Food poisoning and injury prosecutions

When people set foot in a restaurant, restaurant or fast food establishment, they have a reasonable expectation that the food served to be their own, properly prepared and free of any viruses or bacteria. When serving contaminated food a person, the results vary from mild illness and accidents and serious illness. Nevertheless, food poisoning is a serious issue and should be avoided at all costs.

food poisoning

Food poisoning occurs when infectious or toxic agents are introduced to the elements of the food consumed later by the people. Infectious agents often include viruses, parasites or bacteria, whereas the toxic agents are often poisons or danger which happens in the exotic or badly prepared food.

Common symptoms often include:

  • Nausea
  • Vomiting
  • Fever
  • Chills
  • Diarrhea
  • Abdominal cramps.

Although the symptoms can be mild and often pass within 24 to 48 hours, it is important to contact a healthcare professional if symptoms do not persist or worsen over time. Mismanaged food can sometimes cause serious health problems that may require hospitalization.

Employees and restaurateurs should take precautions to protect their customers and guests at all times. Food preparation and cooking surfaces must be kept clean at all times and kitchens must be free of contaminants and hazardous materials. Restaurateurs should ensure that all employees have undergone preparation of adequate food and are aware of the appropriate methods of cooking for each menu item.

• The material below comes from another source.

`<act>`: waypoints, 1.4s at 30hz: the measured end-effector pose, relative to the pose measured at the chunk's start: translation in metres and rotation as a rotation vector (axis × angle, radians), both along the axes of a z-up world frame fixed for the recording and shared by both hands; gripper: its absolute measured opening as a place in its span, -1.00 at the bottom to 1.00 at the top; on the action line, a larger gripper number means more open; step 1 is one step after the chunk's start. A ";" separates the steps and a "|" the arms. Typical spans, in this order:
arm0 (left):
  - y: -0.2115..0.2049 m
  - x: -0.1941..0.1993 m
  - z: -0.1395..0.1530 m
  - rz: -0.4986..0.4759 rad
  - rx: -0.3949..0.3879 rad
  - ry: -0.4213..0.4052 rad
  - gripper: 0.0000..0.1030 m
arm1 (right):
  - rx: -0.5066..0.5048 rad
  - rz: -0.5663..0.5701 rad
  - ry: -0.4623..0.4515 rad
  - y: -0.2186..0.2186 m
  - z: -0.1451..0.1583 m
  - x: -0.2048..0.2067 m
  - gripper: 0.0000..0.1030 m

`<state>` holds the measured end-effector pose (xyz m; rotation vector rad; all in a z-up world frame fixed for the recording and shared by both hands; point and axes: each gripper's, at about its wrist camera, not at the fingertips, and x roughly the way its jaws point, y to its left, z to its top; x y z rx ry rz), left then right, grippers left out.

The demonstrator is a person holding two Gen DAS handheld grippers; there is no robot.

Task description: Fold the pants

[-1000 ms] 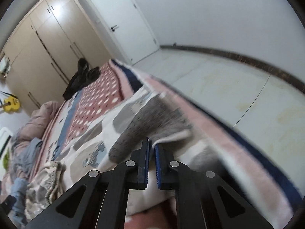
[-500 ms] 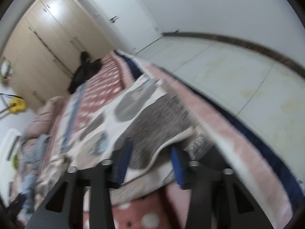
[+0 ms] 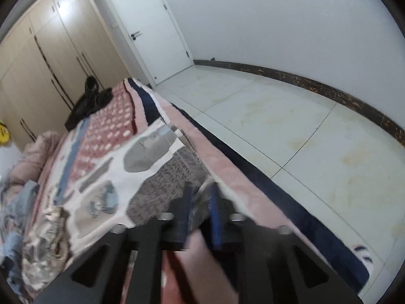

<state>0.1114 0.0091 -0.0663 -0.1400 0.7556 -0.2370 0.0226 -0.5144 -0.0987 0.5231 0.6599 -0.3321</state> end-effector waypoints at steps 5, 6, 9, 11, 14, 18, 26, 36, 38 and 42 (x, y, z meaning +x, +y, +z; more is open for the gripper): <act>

Restaurant employees are the first line of defense against foodborne illness and must ensure that all items served were properly managed from start to finish. If employees are careless with food or if they intentionally introduce harmful ingredients in food, the restaurant can be held liable for injuries to patrons.

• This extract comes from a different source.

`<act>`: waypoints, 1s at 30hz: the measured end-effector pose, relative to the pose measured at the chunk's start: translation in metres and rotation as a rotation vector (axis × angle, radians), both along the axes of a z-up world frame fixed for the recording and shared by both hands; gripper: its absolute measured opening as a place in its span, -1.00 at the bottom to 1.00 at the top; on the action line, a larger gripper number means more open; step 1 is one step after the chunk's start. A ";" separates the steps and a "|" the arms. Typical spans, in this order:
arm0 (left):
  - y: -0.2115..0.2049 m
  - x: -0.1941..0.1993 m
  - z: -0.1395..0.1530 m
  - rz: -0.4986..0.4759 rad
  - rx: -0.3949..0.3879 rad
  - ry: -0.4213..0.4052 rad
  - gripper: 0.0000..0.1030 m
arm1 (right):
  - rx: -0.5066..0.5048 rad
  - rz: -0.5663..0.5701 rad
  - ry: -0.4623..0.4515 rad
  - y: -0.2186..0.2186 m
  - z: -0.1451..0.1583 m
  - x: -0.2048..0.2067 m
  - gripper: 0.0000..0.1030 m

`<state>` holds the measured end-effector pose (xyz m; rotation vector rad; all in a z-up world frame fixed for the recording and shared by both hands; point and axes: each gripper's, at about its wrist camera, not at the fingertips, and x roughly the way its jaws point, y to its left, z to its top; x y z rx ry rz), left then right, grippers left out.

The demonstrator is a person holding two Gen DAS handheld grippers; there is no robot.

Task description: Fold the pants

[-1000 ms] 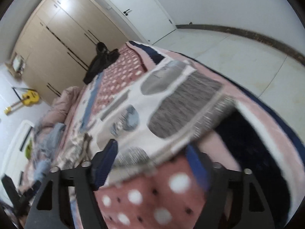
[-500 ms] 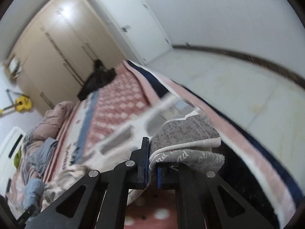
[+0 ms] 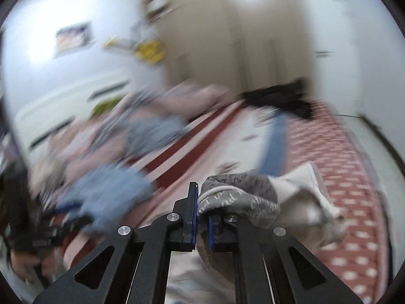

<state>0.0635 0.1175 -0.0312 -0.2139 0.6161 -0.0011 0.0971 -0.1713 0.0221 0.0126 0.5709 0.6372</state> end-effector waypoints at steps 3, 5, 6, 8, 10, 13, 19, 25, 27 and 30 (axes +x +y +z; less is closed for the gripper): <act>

It is important to note that not all cases warrant prosecution against the owners of the restaurant. Symptoms of food poisoning can be mild and may not last more than a day or two. For this reason, it may not pursue legal action that can end up costing more than the settlement could be worth.

If contaminated food caused serious injury to an individual, or if the food has been intentionally contaminated by employees of the institution, it may be worthwhile to pursue legal action for injuries and suffering.